#### [Records from a collection]
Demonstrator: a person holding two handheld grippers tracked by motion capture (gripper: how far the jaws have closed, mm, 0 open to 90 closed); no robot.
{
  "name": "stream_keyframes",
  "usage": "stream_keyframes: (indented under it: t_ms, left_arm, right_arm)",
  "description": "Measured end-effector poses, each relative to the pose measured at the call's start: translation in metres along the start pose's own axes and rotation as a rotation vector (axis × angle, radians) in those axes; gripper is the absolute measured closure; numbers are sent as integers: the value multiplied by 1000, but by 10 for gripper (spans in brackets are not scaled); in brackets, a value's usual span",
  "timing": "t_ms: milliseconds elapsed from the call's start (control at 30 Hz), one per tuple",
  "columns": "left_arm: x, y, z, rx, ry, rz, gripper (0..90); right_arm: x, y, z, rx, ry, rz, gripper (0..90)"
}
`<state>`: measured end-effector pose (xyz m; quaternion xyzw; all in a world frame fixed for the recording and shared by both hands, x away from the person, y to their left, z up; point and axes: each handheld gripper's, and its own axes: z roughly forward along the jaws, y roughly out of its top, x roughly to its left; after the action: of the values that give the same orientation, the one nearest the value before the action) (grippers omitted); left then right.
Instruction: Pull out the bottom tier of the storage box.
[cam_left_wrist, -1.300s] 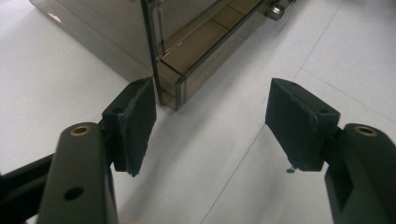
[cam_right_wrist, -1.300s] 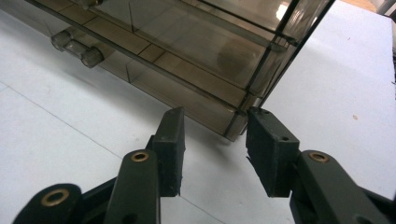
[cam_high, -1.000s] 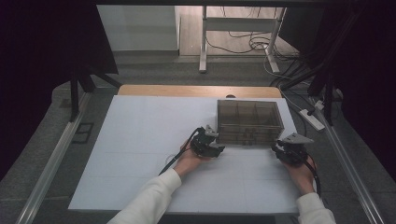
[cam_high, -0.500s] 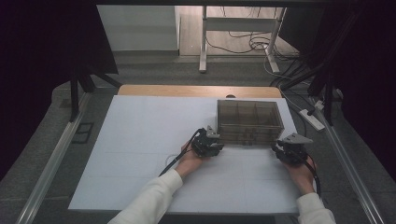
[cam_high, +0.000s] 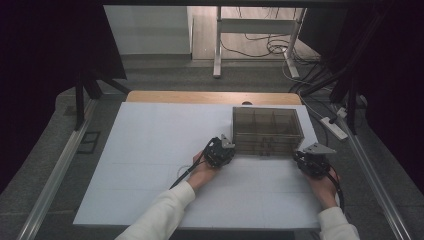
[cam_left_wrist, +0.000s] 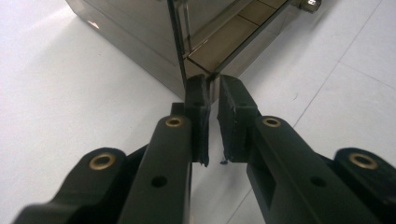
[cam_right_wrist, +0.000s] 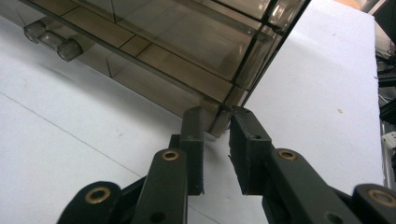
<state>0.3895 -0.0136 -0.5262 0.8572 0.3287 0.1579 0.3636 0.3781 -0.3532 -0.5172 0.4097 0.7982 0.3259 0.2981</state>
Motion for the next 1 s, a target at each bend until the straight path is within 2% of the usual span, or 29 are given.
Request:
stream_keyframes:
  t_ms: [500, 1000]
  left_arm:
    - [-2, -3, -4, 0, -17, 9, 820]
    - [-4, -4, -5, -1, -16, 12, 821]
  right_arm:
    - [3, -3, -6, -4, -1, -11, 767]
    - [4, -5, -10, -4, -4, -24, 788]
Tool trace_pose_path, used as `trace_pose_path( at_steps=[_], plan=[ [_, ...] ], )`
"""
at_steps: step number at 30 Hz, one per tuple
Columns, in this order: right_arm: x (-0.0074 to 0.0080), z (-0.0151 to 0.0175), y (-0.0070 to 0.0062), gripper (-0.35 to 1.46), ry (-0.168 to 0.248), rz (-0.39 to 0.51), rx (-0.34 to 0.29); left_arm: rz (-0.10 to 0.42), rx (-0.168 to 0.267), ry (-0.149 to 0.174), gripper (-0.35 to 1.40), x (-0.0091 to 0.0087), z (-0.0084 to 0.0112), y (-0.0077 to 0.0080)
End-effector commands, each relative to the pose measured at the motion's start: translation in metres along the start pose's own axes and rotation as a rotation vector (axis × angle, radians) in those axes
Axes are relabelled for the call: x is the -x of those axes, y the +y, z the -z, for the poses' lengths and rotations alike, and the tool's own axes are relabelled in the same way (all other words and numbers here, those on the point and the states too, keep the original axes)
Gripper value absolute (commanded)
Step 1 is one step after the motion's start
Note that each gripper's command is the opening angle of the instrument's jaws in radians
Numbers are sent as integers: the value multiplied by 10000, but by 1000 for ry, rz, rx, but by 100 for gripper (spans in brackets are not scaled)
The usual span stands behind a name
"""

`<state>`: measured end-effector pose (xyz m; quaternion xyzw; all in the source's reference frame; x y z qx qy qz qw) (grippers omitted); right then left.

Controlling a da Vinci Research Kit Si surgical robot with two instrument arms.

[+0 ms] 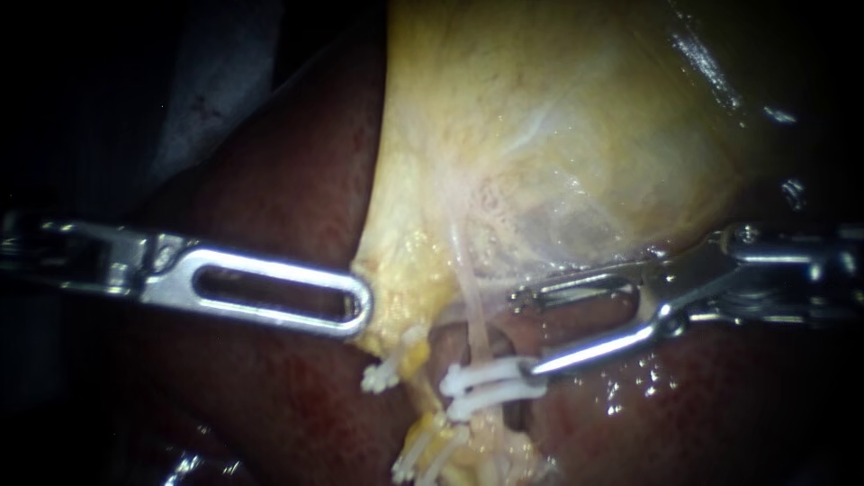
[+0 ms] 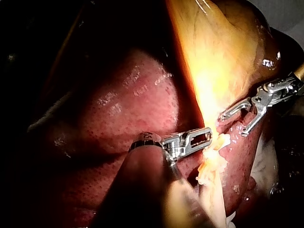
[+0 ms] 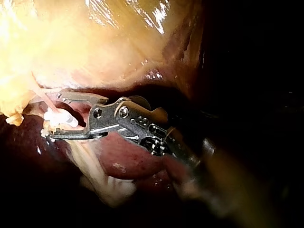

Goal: Going back second clip right tube

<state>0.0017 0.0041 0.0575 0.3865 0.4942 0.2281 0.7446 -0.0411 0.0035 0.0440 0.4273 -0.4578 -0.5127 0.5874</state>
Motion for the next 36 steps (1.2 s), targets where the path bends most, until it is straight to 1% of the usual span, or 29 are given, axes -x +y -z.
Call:
trace_pose_path(
  at_steps=[1,3,7,9,14,20,30,36],
  plan=[
    [-1,4,-2,51,2,3,3,0,-1,0,-35,0,0,0],
    [-4,9,-4,51,5,13,7,0,-1,0,-35,0,0,0],
    [-15,24,-8,53,13,59,21,0,-1,0,-35,0,0,0],
    [-21,31,-9,54,19,91,35,0,-1,0,-35,0,0,0],
    [-32,54,-11,57,32,137,71,0,0,0,-35,0,-1,0],
    [-37,70,-12,60,41,178,102,-1,1,-1,-35,-1,-3,1],
    [-38,69,-14,60,43,181,110,-4,3,-1,-35,-4,-10,6],
    [-38,66,-15,60,43,181,111,-10,3,2,-35,-9,-23,14]
  ],
)
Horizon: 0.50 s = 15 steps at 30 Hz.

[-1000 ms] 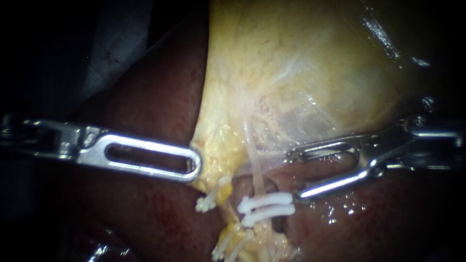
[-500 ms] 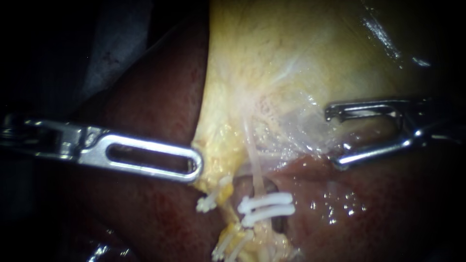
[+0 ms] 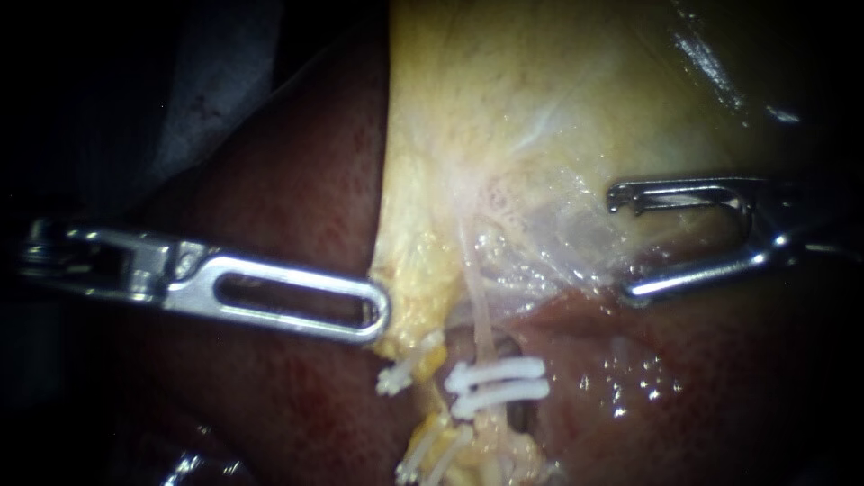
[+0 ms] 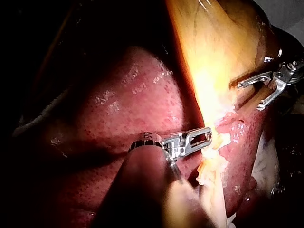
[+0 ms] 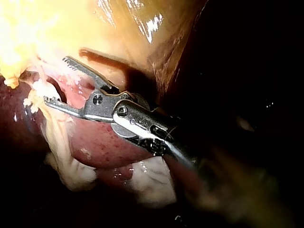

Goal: Going back second clip right tube

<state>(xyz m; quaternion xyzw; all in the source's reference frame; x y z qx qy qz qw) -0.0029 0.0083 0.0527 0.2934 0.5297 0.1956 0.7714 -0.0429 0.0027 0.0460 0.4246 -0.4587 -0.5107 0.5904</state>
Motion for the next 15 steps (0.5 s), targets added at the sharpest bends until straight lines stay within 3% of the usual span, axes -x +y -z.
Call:
trace_pose_path(
  at_steps=[1,11,15],
  plan=[
    [1,-1,0,60,0,0,0,-3,0,3,-35,-1,-3,1],
    [3,-11,-4,60,0,2,5,-24,0,35,-35,-23,-45,21],
    [4,-12,-5,60,0,3,3,-27,-1,37,-35,-24,-52,24]
  ],
)
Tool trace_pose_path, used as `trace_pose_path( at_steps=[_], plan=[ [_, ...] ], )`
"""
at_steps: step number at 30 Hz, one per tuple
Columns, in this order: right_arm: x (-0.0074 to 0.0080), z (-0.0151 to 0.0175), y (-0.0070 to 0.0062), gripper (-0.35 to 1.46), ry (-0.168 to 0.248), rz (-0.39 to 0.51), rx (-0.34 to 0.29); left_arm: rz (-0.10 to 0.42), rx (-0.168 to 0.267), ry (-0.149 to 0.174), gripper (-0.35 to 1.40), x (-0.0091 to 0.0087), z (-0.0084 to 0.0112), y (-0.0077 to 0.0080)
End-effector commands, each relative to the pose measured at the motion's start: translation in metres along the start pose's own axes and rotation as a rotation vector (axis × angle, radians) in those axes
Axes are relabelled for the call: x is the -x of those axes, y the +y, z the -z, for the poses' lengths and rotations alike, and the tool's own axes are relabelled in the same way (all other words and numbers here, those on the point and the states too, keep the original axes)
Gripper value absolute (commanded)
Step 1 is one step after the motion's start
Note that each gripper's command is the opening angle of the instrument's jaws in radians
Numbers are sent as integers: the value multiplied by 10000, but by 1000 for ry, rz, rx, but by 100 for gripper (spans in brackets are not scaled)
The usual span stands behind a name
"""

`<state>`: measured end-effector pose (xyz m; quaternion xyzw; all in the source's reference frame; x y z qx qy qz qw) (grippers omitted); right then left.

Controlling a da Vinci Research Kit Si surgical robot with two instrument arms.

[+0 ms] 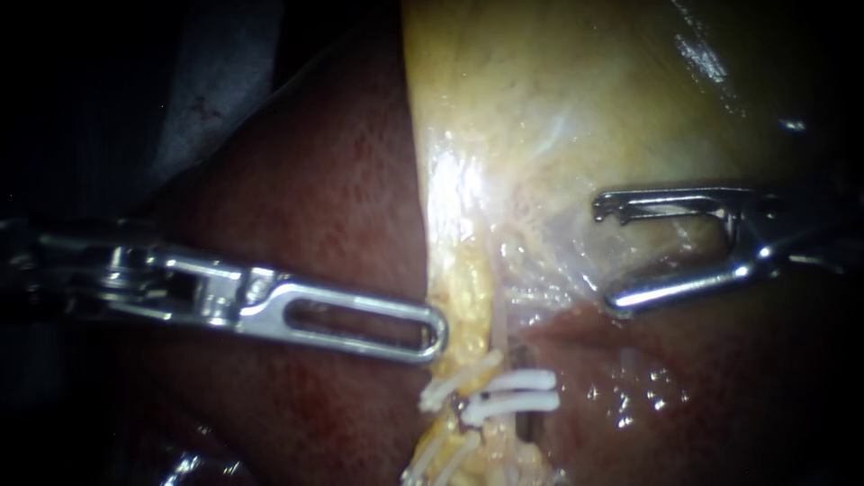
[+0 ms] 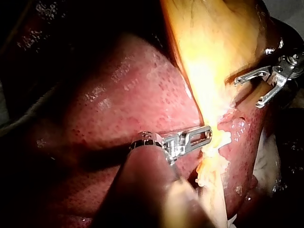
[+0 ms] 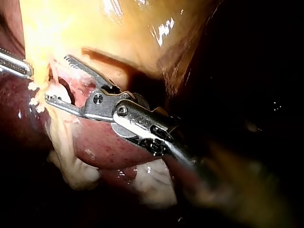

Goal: Going back second clip right tube

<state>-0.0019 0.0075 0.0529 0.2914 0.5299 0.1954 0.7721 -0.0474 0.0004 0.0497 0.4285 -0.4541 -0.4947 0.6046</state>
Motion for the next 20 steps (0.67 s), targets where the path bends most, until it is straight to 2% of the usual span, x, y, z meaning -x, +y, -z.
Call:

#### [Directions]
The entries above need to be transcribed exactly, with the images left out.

#### [Written solution]
Demonstrator: a person holding two handheld grippers tracked by motion capture (gripper: how far the jaws have closed, mm, 0 open to 90 closed); no robot.
{
  "name": "stream_keyframes",
  "usage": "stream_keyframes: (indented under it: t_ms, left_arm, right_arm)",
  "description": "Measured end-effector poses, each relative to the pose measured at the call's start: translation in metres along the start pose's own axes and rotation as a rotation vector (axis × angle, radians) in those axes; gripper is the absolute measured closure; numbers are sent as integers: the value multiplied by 1000, but by 10 for gripper (spans in brackets are not scaled); in brackets, a value's usual span",
  "timing": "t_ms: milliseconds elapsed from the call's start (control at 30 Hz), one per tuple",
  "columns": "left_arm: x, y, z, rx, ry, rz, gripper (0..90); right_arm: x, y, z, rx, ry, rz, gripper (0..90)"
}
`<state>`: measured end-effector pose (xyz m; quaternion xyzw; all in a world frame fixed for the recording and shared by both hands, x away from the person, y to their left, z up; point and axes: each handheld gripper's, and its own axes: z roughly forward along the jaws, y roughly out of its top, x roughly to its left; after the action: of the values that give the same orientation, the one nearest the value before the action) (grippers omitted); left then right.
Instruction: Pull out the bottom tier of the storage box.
[cam_left_wrist, -1.300s] 
[cam_right_wrist, -1.300s] 
[cam_high, -1.000s] 
[cam_high, -0.500s] 
[cam_high, +0.000s] 
[cam_left_wrist, +0.000s] 
[cam_right_wrist, +0.000s] 
<state>0.3895 -0.0136 -0.5262 0.8572 0.3287 0.1579 0.3636 0.3781 -0.3532 -0.5172 0.4097 0.7982 0.3259 0.2981</state>
Motion for the next 1 s, a target at each bend until the straight path is within 2% of the usual span, or 29 are given.
Request:
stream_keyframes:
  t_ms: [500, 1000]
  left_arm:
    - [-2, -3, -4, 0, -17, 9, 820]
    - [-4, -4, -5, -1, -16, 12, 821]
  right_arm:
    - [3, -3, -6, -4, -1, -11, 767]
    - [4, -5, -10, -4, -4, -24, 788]
Tool trace_pose_path, used as `trace_pose_path( at_steps=[_], plan=[ [_, ...] ], )`
"""
at_steps: step number at 30 Hz, one per tuple
Columns, in this order: right_arm: x (-0.0074 to 0.0080), z (-0.0151 to 0.0175), y (-0.0070 to 0.0062), gripper (-0.35 to 1.46), ry (-0.168 to 0.248), rz (-0.39 to 0.51), rx (-0.34 to 0.29); left_arm: rz (-0.10 to 0.42), rx (-0.168 to 0.267), ry (-0.149 to 0.174), gripper (-0.35 to 1.40), x (-0.0091 to 0.0087), z (-0.0084 to 0.0112), y (-0.0077 to 0.0080)
End-effector commands, each relative to the pose measured at the motion's start: translation in metres along the start pose's own axes and rotation as a rotation vector (axis × angle, radians) in those axes
Axes are relabelled for the call: x is the -x of those axes, y the +y, z the -z, for the poses' lengths and rotations alike, and the tool's own axes are relabelled in the same way (all other words and numbers here, those on the point and the states too, keep the original axes)
Gripper value absolute (commanded)
Step 1 is one step after the motion's start
Note that each gripper's command is the opening angle of the instrument's jaws in radians
Numbers are sent as integers: the value multiplied by 10000, but by 1000 for ry, rz, rx, but by 100 for gripper (spans in brackets are not scaled)
The usual span stands behind a name
"""

`<state>`: measured end-effector pose (xyz m; quaternion xyzw; all in the source's reference frame; x y z qx qy qz qw) (grippers omitted); right then left.

Controlling a da Vinci Research Kit Si surgical robot with two instrument arms.

[+0 ms] 
[+0 ms] 
[+0 ms] 

Goal: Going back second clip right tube

<state>0.0017 0.0041 0.0575 0.3865 0.4942 0.2281 0.7446 -0.0411 0.0035 0.0440 0.4273 -0.4578 -0.5127 0.5874</state>
Motion for the next 36 steps (1.2 s), targets where the path bends most, until it is straight to 1% of the usual span, or 29 are given, axes -x +y -z.
Call:
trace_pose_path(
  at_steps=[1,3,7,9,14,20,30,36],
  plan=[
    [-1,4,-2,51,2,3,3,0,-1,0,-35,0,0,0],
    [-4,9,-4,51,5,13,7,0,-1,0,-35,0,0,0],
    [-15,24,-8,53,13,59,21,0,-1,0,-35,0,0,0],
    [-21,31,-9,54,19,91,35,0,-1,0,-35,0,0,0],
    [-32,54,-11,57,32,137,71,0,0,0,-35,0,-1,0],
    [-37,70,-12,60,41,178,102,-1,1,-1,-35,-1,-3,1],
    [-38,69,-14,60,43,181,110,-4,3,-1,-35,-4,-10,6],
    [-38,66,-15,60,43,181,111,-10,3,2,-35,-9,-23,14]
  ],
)
Horizon: 0.50 s = 15 steps at 30 Hz.

[-1000 ms] 
[-500 ms] 
[+0 ms] 
[+0 ms] 
[+0 ms] 

Goal: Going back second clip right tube

<state>(xyz m; quaternion xyzw; all in the source's reference frame; x y z qx qy qz qw) -0.0029 0.0083 0.0527 0.2934 0.5297 0.1956 0.7714 -0.0429 0.0027 0.0460 0.4246 -0.4587 -0.5107 0.5904</state>
Motion for the next 15 steps (0.5 s), targets added at the sharpest bends until straight lines stay within 3% of the usual span, axes -x +y -z.
Call:
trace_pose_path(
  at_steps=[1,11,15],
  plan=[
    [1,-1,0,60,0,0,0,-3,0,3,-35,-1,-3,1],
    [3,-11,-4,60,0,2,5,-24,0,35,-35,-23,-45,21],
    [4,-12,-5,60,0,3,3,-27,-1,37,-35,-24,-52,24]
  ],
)
Tool trace_pose_path, used as `trace_pose_path( at_steps=[_], plan=[ [_, ...] ], )`
"""
at_steps: step number at 30 Hz, one per tuple
Columns, in this order: right_arm: x (-0.0074 to 0.0080), z (-0.0151 to 0.0175), y (-0.0070 to 0.0062), gripper (-0.35 to 1.46), ry (-0.168 to 0.248), rz (-0.39 to 0.51), rx (-0.34 to 0.29); left_arm: rz (-0.10 to 0.42), rx (-0.168 to 0.267), ry (-0.149 to 0.174), gripper (-0.35 to 1.40), x (-0.0091 to 0.0087), z (-0.0084 to 0.0112), y (-0.0077 to 0.0080)
End-effector commands, each relative to the pose measured at the motion's start: translation in metres along the start pose's own axes and rotation as a rotation vector (axis × angle, radians) in those axes
Axes are relabelled for the call: x is the -x of those axes, y the +y, z the -z, for the poses' lengths and rotations alike, and the tool's own axes are relabelled in the same way (all other words and numbers here, those on the point and the states too, keep the original axes)
Gripper value absolute (commanded)
Step 1 is one step after the motion's start
Note that each gripper's command is the opening angle of the instrument's jaws in radians
Numbers are sent as integers: the value multiplied by 10000, but by 1000 for ry, rz, rx, but by 100 for gripper (spans in brackets are not scaled)
The usual span stands behind a name
"""

`<state>`: measured end-effector pose (xyz m; quaternion xyzw; all in the source's reference frame; x y z qx qy qz qw) (grippers omitted); right then left.

Controlling a da Vinci Research Kit Si surgical robot with two instrument arms.

[+0 ms] 
[+0 ms] 
[+0 ms] 

Goal: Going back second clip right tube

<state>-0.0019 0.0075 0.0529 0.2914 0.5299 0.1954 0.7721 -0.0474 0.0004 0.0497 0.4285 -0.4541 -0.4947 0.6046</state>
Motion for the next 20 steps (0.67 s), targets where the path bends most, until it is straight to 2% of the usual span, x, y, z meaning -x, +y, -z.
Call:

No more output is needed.